What are the ‘must have’ clauses for a lease agreement?

Terry Mrochko - Friday, January 24, 2020
Property Management Blog

All landlords sign a contract called lease agreement with their tenants. This is a legal and binding contract between both parties. There are certain clauses that are essential for a lease agreement and without them; the landlord runs the risk of facing serious problems in future. What are these important clauses? Let us find out in this article.

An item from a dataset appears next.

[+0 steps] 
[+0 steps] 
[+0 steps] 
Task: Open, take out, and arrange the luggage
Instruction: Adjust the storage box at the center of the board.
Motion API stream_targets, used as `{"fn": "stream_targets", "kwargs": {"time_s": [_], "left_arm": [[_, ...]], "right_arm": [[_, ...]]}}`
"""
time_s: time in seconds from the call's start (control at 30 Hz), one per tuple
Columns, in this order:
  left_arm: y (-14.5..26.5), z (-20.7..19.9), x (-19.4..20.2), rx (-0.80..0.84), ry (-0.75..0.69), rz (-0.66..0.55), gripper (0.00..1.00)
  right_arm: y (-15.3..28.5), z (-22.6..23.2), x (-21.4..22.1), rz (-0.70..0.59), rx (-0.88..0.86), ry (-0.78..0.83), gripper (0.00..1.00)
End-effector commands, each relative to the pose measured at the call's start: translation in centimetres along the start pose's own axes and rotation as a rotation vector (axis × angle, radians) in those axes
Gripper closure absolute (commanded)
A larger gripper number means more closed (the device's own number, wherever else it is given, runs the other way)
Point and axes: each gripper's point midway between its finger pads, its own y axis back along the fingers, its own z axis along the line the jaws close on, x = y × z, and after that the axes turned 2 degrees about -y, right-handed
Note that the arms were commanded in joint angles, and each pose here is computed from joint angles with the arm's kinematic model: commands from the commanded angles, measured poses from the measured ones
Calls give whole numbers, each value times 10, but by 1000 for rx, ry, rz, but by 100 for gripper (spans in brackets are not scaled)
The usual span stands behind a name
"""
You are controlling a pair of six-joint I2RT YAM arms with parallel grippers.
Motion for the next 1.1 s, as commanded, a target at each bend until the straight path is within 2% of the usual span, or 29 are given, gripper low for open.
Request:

All properties are unique and so are the landlords and their tenants. There is also variation in state and county laws concerning landlords. This is the reason why there is no standard format of a lease agreement. The lease signed by a landlord with his tenants may not work for another landlord. Despite this, there are some clauses that are found in most of the lease agreements.

Duration of lease

Every lease agreement mentions the duration for which the landlord allows a tenant to live inside rental property. In most cases, this duration is one year but some landlords sign longer and shorter leases depending upon their circumstances.

Amount of rent

Most important part of the lease for a landlord is the monthly rent and it should be clearly mentioned in the lease. This rent remains applicable for the entire duration of the lease.

Extension of lease

What happens after the expiry of the lease term? Does the tenant move out or needs to sign a new lease? Does the lease get a renewal automatically? All these questions must be clearly answered in the lease agreement.

Late fee

Cash flow is the backbone of the business of any landlord. This cash flow is disrupted when a tenant does not pay his monthly rent on time. A landlord is entitled to charge a late fee from tenant who does not pay monthly rent on time. How much late fee will the landlord charge and when payment is considered late should be clearly mentioned in a separate clause in the lease agreement. Different states have rules regarding late fees charged by landlords, and you should be aware of laws in your state.

Termination notice

This is a notice that can be used by either party to terminate the lease agreement. This notice is given mostly by the landlord whenever the tenant violates one or the other terms of the lease agreement. It is also used by tenants to inform their landlords about their impending move. Most landlords want this notice to be given at least a month in advance so that they can prepare accordingly to re-rent their home.

A clause for showings

Once a tenant has given you a notice for termination because he wants to move out, you need to make efforts to find a new tenant for the rental property. You cannot show the property to prospective tenants if the old tenant is still living there and making it difficult for you to arrange showings. Therefore, there must be a clause that says that the landlord has the right to show property to future tenants after the tenant has given notice of termination. You need not bother about hue and cry made by the tenant if you have this clause in place in his lease agreement.

A clause on overstaying

Your tenant says they will move out on a certain date and you ask your new tenant to move in on that day. But you find that the tenant has not moved out, creating problems for the new tenant and severe embarrassment for you as a landlord. To prevent such a situation and to make sure that your old tenant pays for all the expenses incurred by the new tenant, you need a clause stipulating duties in the lease agreement.